MSU Foundation Professor, Adjunct

Departments: Biochemistry & Molecular Biology - Microbiology & Molecular Genetics

Research: Molecular Genetic and Biochemical Analysis of Photomorphogenesis

The Montgomery Lab pursues a common research theme of understanding how individuals perceive, respond to, and are impacted by the environments in which they exist. Primary research efforts of the group are focused on the responses of photosynthetic organisms to external light cues. Additionally, Montgomery pursues this theme in the context of effective mentoring in research environments.

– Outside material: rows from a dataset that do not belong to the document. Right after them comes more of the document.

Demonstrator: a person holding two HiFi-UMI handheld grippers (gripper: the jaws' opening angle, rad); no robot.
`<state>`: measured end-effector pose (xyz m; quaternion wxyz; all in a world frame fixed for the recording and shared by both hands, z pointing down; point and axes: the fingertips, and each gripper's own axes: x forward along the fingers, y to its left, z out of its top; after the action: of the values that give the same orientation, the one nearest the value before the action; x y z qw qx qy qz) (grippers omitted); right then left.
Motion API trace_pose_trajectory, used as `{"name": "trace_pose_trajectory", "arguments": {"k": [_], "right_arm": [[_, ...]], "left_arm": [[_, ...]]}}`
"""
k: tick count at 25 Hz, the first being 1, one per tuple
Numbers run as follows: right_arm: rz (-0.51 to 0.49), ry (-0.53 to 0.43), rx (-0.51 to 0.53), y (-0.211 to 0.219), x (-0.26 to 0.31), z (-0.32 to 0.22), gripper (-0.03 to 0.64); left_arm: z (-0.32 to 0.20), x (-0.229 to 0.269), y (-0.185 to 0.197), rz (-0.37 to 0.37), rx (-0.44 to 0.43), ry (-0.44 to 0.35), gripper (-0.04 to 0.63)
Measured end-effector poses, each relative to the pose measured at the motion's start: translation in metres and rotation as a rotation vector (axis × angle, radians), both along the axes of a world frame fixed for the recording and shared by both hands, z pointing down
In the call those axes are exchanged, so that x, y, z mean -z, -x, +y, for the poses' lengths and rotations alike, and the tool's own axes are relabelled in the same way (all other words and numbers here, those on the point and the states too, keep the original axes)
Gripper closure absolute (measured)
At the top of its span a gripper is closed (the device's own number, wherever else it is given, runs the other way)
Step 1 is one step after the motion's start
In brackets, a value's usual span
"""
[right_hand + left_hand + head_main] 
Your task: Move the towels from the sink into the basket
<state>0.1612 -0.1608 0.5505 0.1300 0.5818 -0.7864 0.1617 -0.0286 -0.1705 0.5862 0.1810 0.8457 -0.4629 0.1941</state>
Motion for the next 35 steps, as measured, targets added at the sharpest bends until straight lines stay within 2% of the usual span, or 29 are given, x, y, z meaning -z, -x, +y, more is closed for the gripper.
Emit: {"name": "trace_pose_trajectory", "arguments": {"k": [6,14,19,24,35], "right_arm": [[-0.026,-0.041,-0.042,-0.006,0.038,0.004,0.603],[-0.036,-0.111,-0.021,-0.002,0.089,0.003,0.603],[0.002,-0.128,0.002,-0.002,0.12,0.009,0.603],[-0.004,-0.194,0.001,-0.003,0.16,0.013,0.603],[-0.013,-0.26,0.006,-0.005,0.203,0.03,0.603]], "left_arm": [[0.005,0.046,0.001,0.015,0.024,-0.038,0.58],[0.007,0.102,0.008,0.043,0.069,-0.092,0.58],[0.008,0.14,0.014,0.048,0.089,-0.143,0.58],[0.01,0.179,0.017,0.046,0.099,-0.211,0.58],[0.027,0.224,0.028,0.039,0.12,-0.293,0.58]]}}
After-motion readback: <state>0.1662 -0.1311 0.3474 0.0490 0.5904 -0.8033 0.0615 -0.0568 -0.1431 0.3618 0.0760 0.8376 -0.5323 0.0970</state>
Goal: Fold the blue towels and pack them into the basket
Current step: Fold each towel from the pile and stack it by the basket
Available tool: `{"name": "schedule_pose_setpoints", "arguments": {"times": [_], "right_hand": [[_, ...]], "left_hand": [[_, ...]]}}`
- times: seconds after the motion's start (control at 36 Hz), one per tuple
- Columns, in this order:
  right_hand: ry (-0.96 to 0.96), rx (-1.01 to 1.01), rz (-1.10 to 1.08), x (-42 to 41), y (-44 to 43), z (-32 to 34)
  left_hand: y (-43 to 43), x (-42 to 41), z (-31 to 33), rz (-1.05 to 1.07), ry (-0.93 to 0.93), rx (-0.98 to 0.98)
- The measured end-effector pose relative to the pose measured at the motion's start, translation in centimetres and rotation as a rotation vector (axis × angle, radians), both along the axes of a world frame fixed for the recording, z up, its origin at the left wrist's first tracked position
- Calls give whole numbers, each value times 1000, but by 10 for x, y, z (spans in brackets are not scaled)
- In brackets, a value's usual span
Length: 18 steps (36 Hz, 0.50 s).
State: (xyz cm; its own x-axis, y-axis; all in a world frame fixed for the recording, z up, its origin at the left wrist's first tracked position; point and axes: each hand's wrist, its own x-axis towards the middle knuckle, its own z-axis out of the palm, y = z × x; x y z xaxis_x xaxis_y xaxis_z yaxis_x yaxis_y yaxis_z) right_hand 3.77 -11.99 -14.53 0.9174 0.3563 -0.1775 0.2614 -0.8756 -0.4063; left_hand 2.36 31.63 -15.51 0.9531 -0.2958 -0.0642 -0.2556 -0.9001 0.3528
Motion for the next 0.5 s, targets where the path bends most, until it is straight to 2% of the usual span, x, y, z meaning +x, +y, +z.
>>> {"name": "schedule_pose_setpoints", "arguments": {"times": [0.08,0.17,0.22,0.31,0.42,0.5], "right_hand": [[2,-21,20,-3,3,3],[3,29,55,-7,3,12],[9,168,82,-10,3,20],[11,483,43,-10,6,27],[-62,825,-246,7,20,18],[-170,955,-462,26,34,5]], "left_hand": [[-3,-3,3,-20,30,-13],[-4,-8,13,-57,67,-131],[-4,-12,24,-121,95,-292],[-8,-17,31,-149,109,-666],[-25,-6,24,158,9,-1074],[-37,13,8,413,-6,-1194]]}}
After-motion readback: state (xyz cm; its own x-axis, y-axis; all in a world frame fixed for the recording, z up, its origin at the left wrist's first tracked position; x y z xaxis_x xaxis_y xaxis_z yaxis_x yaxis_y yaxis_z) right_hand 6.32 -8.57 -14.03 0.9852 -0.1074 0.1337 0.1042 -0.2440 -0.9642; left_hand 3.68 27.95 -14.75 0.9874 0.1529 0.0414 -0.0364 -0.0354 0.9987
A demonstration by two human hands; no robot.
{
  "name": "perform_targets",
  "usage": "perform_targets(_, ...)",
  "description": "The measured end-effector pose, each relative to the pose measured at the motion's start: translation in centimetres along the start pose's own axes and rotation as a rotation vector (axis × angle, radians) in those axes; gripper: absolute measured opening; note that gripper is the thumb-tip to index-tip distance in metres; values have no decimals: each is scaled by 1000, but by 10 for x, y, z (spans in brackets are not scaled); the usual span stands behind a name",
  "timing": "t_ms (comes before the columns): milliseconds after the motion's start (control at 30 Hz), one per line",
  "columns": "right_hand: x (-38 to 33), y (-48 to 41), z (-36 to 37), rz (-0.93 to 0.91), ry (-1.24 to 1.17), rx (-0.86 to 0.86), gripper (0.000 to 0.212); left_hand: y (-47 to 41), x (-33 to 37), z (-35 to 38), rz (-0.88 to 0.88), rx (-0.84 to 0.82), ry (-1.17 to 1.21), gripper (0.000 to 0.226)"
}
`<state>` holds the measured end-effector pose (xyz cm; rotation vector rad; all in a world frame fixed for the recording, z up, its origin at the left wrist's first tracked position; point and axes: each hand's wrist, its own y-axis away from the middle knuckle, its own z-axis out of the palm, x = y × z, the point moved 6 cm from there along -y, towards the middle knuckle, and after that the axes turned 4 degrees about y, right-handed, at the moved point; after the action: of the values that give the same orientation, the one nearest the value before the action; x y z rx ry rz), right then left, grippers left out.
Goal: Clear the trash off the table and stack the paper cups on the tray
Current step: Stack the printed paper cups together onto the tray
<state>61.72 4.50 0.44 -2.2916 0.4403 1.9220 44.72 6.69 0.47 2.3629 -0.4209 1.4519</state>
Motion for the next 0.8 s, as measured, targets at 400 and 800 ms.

Photosynthetic organisms possess the ability to finely tune their growth and developmental responses to changes in their ambient environment. The perception of light and the photomorphogenetic changes that occur in response to light signals are among the most important adaptive responses of any organism that uses light for carbon fixation. Our long-term research interest is to understand dynamic molecular processes utilized by photosynthetic organisms for adapting to changes in their photoenvironment. Biliproteins are light-absorbing pigments involved in both photosynthesis and the regulation of photomorphogenesis in cyanobacteria, algae, and plants. In higher plants, the biliprotein phytochromes control many aspects of growth and development, from seed germination through senescence. Functional phytochrome photoreceptors depend upon the convergence of two pathways: apoproteins are encoded by nuclear-localized genes, whereas the light-absorbing chromophore is synthesized in plastids (Figure 1).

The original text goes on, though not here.